The WAISE dossier reveals how, from the beginning of January 1936, when he handed his first bundle of Foreign Office papers to Deutsch, Maclean smuggled out an ever growing volume of documents. These were photographed overnight and handed back, to return the next morning. The volume soon became so great Deutsch instructed Maclean that, whenever possible, he should bring the documents out on a Friday night to give the overworked photographer of the "illegal" station two days to work before the papers were returned on Monday morning. The quantity and quality of the intelligence flowing from this source to Moscow picked up dramatically as Maclean gained both in expertise and confidence. No one in his office appeared to bother about the increasing amount of documentation he was ostensibly taking home to work on in his Chelsea bachelor flat in Oakley Street, a stone's throw from the Thames.

The reservoir of Foreign Office intelligence Maclean tapped opened up such a flood of documentation that Deutsch was soon overwhelmed.
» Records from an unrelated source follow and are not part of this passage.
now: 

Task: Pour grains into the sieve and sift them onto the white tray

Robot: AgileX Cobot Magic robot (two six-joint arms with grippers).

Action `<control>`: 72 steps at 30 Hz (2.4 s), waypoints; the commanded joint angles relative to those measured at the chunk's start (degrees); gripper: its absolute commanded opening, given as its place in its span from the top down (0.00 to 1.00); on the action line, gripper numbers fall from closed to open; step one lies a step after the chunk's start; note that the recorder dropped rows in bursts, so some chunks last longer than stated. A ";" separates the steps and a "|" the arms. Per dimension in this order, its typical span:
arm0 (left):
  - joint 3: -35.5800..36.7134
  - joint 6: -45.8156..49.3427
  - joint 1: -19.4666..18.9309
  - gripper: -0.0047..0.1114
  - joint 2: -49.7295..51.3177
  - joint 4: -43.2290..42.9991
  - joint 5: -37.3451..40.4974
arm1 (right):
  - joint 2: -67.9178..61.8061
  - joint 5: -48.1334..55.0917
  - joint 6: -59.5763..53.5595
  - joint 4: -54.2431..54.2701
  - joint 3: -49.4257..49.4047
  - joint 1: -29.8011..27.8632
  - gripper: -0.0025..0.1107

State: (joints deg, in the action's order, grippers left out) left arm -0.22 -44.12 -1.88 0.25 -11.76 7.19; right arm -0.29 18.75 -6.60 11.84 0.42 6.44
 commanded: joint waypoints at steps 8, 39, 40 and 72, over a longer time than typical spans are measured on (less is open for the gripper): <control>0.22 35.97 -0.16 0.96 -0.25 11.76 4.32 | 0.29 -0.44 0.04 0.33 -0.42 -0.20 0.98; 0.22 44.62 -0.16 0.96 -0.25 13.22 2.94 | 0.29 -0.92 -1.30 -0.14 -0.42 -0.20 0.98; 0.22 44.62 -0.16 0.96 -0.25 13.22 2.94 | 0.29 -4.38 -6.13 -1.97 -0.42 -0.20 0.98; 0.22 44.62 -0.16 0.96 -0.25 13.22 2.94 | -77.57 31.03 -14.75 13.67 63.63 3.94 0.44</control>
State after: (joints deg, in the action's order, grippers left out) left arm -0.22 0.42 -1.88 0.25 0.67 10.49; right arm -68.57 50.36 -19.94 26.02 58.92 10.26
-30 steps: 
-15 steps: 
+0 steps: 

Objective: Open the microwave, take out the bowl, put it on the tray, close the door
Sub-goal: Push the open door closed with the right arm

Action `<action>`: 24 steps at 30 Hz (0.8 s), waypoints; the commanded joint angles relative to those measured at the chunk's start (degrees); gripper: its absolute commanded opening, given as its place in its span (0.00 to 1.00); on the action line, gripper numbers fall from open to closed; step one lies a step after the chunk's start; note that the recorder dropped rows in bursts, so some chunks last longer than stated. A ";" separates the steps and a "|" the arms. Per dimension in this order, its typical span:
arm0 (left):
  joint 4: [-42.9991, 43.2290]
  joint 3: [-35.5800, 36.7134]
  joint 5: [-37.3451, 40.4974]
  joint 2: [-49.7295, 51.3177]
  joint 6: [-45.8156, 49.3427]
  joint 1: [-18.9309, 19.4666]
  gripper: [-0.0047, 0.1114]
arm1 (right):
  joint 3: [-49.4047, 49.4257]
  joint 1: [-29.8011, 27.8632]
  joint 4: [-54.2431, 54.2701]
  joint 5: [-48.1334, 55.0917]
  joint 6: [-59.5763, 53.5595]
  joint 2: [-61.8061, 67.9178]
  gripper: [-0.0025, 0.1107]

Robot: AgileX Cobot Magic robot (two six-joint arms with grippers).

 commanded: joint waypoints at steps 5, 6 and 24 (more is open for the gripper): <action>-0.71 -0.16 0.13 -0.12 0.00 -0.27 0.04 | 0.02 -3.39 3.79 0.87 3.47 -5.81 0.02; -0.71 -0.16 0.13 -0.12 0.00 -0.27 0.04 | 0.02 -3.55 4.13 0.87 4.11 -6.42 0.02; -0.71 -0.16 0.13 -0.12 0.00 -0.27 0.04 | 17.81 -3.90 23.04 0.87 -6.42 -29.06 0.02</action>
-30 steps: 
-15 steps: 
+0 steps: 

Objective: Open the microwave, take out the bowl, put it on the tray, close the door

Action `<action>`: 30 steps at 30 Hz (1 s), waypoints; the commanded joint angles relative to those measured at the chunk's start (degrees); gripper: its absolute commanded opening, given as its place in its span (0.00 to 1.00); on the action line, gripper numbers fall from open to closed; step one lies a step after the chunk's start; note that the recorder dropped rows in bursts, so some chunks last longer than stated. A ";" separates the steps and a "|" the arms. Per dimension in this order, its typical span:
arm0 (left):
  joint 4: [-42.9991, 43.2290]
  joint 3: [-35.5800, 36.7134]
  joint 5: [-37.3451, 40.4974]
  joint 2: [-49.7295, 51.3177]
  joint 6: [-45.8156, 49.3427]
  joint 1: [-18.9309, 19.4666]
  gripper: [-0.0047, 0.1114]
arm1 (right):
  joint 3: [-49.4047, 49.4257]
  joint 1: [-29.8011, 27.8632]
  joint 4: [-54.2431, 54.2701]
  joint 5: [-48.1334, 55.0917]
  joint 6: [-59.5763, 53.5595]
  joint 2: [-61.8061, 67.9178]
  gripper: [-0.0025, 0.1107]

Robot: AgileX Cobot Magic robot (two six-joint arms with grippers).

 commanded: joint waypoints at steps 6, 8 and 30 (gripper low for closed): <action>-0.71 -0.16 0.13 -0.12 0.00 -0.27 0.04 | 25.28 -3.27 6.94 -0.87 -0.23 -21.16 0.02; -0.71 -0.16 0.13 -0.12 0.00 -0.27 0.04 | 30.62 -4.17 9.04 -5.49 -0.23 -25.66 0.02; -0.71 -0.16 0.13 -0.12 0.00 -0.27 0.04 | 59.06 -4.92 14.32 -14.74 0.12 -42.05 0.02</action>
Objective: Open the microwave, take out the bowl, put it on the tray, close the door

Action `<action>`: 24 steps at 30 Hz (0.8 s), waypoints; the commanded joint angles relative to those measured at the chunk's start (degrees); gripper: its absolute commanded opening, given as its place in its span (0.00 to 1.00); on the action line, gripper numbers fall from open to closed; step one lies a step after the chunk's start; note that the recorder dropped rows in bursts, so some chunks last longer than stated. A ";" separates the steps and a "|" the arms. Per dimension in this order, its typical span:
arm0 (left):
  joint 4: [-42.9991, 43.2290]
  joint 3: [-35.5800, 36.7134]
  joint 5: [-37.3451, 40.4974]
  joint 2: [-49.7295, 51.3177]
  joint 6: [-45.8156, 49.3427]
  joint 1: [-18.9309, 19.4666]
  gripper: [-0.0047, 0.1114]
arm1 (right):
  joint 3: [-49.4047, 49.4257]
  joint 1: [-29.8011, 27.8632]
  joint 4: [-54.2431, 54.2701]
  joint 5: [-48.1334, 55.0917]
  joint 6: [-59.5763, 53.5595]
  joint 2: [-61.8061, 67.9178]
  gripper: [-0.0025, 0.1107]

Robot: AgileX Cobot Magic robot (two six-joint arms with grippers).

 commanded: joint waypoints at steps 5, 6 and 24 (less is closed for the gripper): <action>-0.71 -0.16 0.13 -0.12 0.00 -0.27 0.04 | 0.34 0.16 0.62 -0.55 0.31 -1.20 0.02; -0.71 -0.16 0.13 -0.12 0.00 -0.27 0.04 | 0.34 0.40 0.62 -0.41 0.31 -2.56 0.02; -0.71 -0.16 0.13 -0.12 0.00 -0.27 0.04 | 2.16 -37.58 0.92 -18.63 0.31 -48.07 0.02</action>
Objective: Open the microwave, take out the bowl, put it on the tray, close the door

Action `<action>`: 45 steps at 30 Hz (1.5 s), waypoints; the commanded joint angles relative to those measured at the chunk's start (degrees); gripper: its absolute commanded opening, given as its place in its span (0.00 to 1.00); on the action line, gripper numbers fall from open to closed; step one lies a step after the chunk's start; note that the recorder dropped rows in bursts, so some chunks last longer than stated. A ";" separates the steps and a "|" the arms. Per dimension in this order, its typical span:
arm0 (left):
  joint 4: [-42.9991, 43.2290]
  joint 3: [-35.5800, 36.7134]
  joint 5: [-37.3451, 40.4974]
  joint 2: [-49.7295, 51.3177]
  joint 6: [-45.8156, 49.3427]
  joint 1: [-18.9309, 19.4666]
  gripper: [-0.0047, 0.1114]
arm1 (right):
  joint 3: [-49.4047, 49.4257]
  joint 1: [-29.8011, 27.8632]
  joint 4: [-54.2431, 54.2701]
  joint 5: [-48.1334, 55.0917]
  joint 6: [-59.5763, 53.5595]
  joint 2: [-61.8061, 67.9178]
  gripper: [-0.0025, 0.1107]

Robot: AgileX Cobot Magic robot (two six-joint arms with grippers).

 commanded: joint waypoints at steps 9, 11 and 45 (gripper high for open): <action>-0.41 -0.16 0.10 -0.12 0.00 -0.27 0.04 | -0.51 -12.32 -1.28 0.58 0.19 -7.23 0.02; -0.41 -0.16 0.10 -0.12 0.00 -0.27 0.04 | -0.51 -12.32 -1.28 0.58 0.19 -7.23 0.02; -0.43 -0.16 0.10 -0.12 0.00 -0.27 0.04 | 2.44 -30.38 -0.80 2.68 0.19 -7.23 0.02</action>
Following Orlov's departure, he had assumed the burden of heading the London "illegal" station and found it increasingly difficult to service Maclean in addition to taking care of the network, vetting new recruits and handling all the technical matters. Orlov's response to this overload on Deutsch was to send the INO Chief Slutsky a memorandum which concluded, "Taking into consideration the importance of the above-mentioned material and information that has fallen into our hands, in addition to the importance of other cultivations and recruitments that could benefit our field stations abroad, I consider the question of the Foreign Department's assigning an experienced and talented underground resident to head the field station in the British Isles to be extremely pressing.

Theodore Maly, one of the Centre's top agents, had by then been dispatched to England under the cryptonym MANN in January 1936 with sole responsibility for handling the material supplied by MAG, the code clerk King. The Chiefs did not immediately authorize him to give assistance to Deutsch's group. But, since Maly was a proficient and capable "illegal" who had experience in both counter-intelligence and agent operations, Orlov eventually prevailed on the Foreign Department. Maly was recalled to Moscow for briefing with Orlov and, by April 1936 had returned as the newly designated London resident with responsibility over Deutsch for the running and development of the Cambridge group.